Pendant le temps d’incubation, l’électroporateur est allumé et des fils sont fixés aux électrodes à lame de verre. Une fois la formation de RNP terminée, cinq microlitres de mélange d’électroporation sont pipetés entre les électrodes, en prenant soin de ne pas introduire de bulles d’air dans la solution. Les embryons, maintenant au stade de deux cellules, sont retirés du milieu contenant de l’AAV et soigneusement déplacés vers le mélange d’électroporation entre les électrodes.
Les embryons sont alignés, en veillant à ce qu’aucun ne touche l’une ou l’autre des électrodes, car cela provoquerait une lyse pendant l’électroporation. Voici une vue de cette procédure à travers le microscope. Il est également important de noter que l’impédance diminue à mesure que le volume entre les électrodes augmente.
Pour cette raison, et afin de ne pas diluer le mélange d’électroporation, un minimum de milieux doit être transféré avec les embryons. Ensuite, l’impédance est mesurée en appuyant sur le bouton avec un symbole ohm dessus. L’impédance doit être comprise entre 0,18 et 0,3 ohms.
S’il est à portée, l’électroporation est démarrée en appuyant sur le bouton de démarrage. Ce processus ne prend que quelques secondes, et voici à quoi il ressemble au microscope. Vous remarquerez que des bulles se forment rapidement sur chaque électrode.
Immédiatement après l’électroporation, les embryons sont prélevés sur la lame de verre et lavés trois fois dans un milieu KSOM de rat frais. Les embryons peuvent ensuite être cultivés pour des études in vitro ou transférés à des femelles porteuses pour produire une progéniture vivante. Il est important de noter que le gonflement de l’embryon est fréquent après l’électroporation.

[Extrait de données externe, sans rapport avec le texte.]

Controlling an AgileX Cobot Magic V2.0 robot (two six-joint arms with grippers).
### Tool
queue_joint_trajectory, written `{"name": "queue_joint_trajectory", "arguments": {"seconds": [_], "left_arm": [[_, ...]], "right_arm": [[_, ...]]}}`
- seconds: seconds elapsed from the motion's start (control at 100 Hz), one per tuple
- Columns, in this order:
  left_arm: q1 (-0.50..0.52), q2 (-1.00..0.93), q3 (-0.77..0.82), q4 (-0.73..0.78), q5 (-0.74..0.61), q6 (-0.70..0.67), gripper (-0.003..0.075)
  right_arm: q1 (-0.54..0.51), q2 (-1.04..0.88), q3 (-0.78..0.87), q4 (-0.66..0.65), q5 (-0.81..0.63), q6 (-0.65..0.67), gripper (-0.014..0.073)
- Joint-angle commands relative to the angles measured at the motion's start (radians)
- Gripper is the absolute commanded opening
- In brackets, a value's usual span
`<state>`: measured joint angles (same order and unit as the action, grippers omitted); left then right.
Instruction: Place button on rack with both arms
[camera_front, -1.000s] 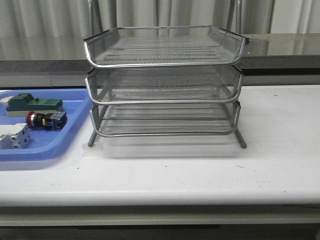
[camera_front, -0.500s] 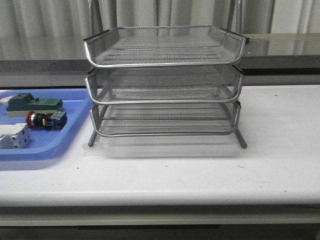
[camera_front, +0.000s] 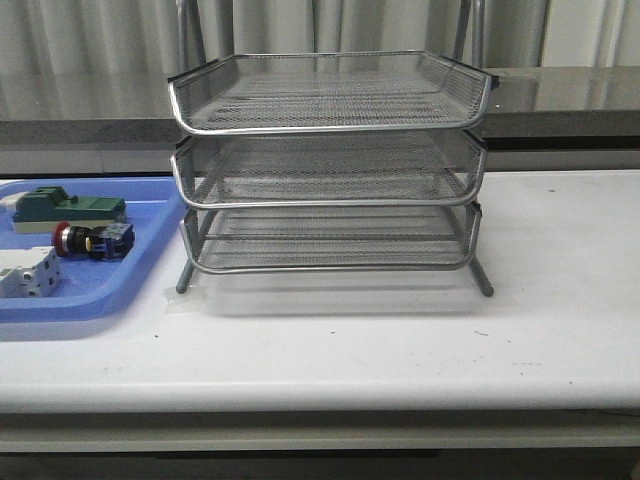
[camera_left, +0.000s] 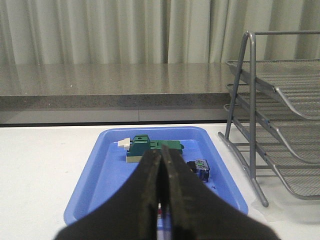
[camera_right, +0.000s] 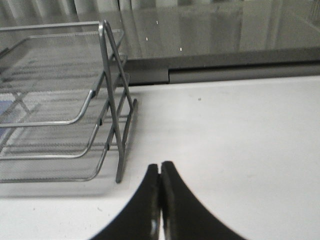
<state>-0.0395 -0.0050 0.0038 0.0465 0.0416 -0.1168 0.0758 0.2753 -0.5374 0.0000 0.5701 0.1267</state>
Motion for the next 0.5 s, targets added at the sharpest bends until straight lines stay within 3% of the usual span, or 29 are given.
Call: {"name": "queue_joint_trajectory", "arguments": {"seconds": [0.0, 0.12, 0.49], "left_arm": [[0.003, -0.031, 0.034, -0.010, -0.088, -0.008, -0.0020], [0.003, -0.031, 0.034, -0.010, -0.088, -0.008, -0.0020], [0.003, -0.031, 0.034, -0.010, -0.088, -0.008, -0.0020]], "right_arm": [[-0.009, 0.107, -0.114, 0.000, 0.027, -0.005, -0.0099], [-0.009, 0.227, -0.205, 0.051, 0.104, -0.005, -0.0099], [-0.009, 0.507, -0.223, 0.366, 0.062, -0.005, -0.0064]]}}
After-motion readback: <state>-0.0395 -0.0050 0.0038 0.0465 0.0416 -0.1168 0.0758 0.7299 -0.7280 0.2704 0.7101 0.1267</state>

Ce gonflement devrait s’atténuer après quelques heures de culture. Il est également fréquent de voir des événements de fusion cellulaire dans jusqu’à 20% des embryons de deux cellules après l’électroporation. La fusion cellulaire peut généralement être évitée par un alignement minutieux de l’axe horizontal des embryons entre les électrodes.

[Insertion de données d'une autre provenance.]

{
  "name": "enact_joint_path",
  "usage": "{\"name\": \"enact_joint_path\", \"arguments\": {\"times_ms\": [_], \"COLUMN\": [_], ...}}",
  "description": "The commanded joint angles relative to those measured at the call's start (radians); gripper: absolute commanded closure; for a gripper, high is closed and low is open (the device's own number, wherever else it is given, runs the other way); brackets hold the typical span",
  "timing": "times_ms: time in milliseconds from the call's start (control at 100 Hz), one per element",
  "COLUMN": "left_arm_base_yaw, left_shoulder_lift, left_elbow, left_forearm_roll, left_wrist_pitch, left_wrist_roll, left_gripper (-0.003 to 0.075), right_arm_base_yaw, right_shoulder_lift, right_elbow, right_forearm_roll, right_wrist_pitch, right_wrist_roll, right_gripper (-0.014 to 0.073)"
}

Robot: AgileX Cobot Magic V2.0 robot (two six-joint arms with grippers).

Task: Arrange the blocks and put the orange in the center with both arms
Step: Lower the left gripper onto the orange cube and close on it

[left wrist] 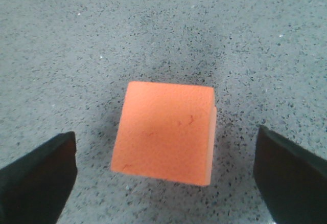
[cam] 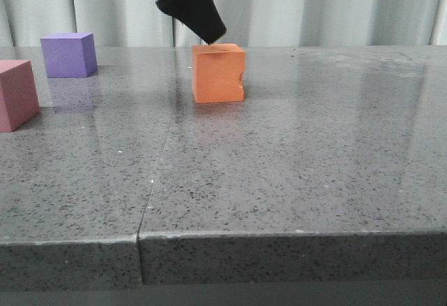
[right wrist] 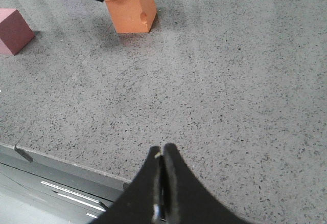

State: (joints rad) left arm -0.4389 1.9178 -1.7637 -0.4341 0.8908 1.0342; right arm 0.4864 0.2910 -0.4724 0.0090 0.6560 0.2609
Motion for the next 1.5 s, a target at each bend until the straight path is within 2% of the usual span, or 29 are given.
{"name": "enact_joint_path", "arguments": {"times_ms": [0,200,800,920,1110,1230,1490], "left_arm_base_yaw": [-0.014,-0.025,-0.025,-0.025,-0.025,-0.025,-0.025], "left_shoulder_lift": [-0.031,-0.002,0.062,0.062,0.062,0.062,0.051], "left_elbow": [-0.037,-0.037,-0.037,-0.037,-0.037,-0.037,-0.038], "left_forearm_roll": [-0.030,-0.040,-0.046,-0.046,-0.046,-0.046,-0.039], "left_wrist_pitch": [-0.069,-0.150,-0.132,-0.111,-0.088,-0.088,-0.094], "left_wrist_roll": [-0.002,-0.002,0.007,0.011,0.011,0.011,0.009], "left_gripper": [0.0062,0.0062,0.0069,0.0137,0.0342,0.0437,0.0458], "right_arm_base_yaw": [-0.002,-0.002,-0.002,-0.002,-0.002,-0.002,-0.002], "right_shoulder_lift": [0.008,0.008,0.008,0.008,0.008,0.008,0.008], "right_elbow": [-0.023,-0.023,-0.023,-0.023,-0.023,-0.023,-0.023], "right_forearm_roll": [-0.009,-0.009,-0.009,-0.009,-0.009,-0.009,-0.009], "right_wrist_pitch": [-0.072,-0.072,-0.072,-0.072,-0.072,-0.072,-0.072], "right_wrist_roll": [-0.011,-0.011,-0.011,-0.011,-0.011,-0.011,-0.011], "right_gripper": [0.0663,0.0663,0.0663,0.0663,0.0663,0.0663,0.0663]}}
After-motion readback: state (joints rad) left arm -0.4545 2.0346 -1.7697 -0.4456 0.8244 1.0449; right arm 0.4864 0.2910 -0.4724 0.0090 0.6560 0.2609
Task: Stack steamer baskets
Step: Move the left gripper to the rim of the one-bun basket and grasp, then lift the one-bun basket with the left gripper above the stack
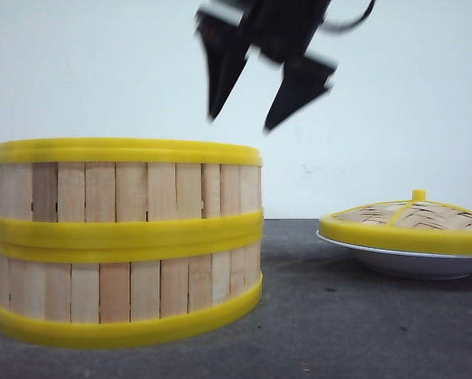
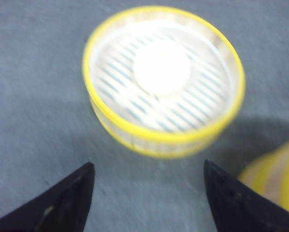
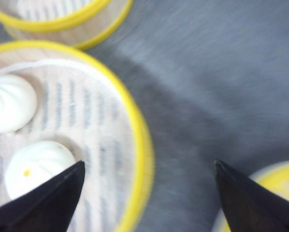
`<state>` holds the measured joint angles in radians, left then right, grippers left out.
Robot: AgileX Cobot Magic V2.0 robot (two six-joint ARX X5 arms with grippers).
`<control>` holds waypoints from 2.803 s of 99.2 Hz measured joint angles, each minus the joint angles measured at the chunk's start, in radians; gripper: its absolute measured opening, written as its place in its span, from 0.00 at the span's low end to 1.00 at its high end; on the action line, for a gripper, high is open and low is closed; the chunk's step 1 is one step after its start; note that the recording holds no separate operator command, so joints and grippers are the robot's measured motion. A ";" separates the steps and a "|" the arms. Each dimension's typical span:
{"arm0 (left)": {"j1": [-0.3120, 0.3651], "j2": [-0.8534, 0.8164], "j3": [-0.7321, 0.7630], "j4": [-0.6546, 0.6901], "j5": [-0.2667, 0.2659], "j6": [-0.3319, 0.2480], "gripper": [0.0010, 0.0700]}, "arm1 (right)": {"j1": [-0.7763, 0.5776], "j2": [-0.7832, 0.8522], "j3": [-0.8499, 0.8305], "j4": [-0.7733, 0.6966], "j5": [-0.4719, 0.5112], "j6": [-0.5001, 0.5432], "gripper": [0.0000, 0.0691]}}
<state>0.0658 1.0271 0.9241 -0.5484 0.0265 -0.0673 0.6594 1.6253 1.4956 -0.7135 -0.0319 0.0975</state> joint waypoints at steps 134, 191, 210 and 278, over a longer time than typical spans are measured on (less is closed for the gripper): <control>0.115 0.790 0.325 0.217 -0.001 -0.013 0.02 | -0.491 -0.718 -0.410 -0.342 0.058 -0.050 0.77; 0.127 0.797 0.673 -0.108 0.082 0.005 0.02 | -0.491 -0.850 -0.410 -0.394 0.050 -0.050 0.77; 0.126 0.797 0.830 -0.278 0.150 0.025 0.02 | -0.491 -0.855 -0.410 -0.404 0.050 -0.050 0.77; 0.000 0.389 0.858 -0.560 0.174 0.112 0.02 | -0.491 -0.855 -0.410 -0.405 -0.002 -0.075 0.77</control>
<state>0.0658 1.4166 1.7821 -1.1080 0.2001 0.0444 0.1680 0.7700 1.0851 -1.1183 -0.0338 0.0227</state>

Tester notre protocole sur des embryons de rat et cribler des blastes cultivés pour l’insertion d’une courte séquence d’intron artificiel contenant deux sites loxP. Nous avons noté que plus de 60 % des blastocystes contiennent l’allèle knock-in correctement ciblé sur la base d’une analyse de séquence de nouvelle génération. Ensuite, en testant davantage notre protocole pour produire des rats knock-in vivants, nous concevons un projet visant à concevoir une séquence d’enrobage de la recombinase Cre ciblant le site de départ ATG du gène DRD2 du rat.

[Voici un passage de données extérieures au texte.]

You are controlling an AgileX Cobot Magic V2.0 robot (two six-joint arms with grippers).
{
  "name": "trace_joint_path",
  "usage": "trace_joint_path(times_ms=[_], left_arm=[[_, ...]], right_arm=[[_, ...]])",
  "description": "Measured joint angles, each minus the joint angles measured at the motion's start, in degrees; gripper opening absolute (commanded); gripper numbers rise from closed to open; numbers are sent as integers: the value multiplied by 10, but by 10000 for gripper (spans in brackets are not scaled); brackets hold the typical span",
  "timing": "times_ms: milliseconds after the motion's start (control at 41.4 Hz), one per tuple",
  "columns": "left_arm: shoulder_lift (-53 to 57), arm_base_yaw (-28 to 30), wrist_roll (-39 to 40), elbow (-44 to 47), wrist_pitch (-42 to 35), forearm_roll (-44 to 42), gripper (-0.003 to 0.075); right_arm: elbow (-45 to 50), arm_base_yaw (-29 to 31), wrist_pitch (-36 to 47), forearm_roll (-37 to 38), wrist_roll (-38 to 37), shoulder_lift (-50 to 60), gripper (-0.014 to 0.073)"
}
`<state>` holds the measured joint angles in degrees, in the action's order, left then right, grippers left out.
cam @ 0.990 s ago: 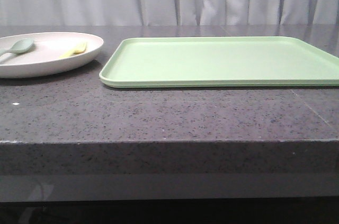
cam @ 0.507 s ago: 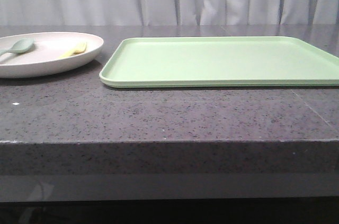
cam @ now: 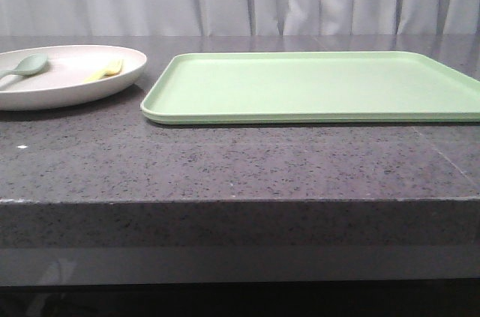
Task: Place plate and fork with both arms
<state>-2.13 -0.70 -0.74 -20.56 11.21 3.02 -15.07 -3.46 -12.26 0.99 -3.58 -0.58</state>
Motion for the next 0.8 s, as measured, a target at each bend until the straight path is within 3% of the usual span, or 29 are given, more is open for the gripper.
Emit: trace_joint_path(times_ms=[290,531,796], left_arm=[[-132,0,0,-162,192,0,-20],[-202,0,0,-168,215,0,-20],[-228,0,0,-168,215,0,-20]], right_arm=[[-154,0,-169,31,0,-131,-88],[-177,0,-194,31,0,-217,-88],[-177,0,-193,31,0,-238,-88]])
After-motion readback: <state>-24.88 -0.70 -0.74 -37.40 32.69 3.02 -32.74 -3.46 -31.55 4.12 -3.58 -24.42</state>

Sur les 11 enfants nés, 10 étaient positifs par analyse PCR dans le bras à cinq homologies principales, à trois bras d’homologie principale et à un test PCR interne pour détecter la recombinase de la Cre. En résumé, sur sept projets différents, nous avons atteint un taux de réussite moyen de 76 % chez les animaux fondateurs, tel que déterminé par l’analyse PCR des jonctions de bras d’homologie et la vérification de la séquence d’ADN. En utilisant cette livraison d’ADN médiée par AAV et ce pipeline d’électroporation d’embryons à deux cellules, nous avons constaté des efficacités de frappe significativement plus élevées que les approches traditionnelles pour les insertions d’ADN d’une longueur maximale de trois Ko.
Il est également important de noter que, bien que nous ayons démontré l’utilisation de cette procédure chez les embryons de rats, elle peut également être appliquée efficacement à d’autres espèces pour générer des insertions d’ADN ciblées.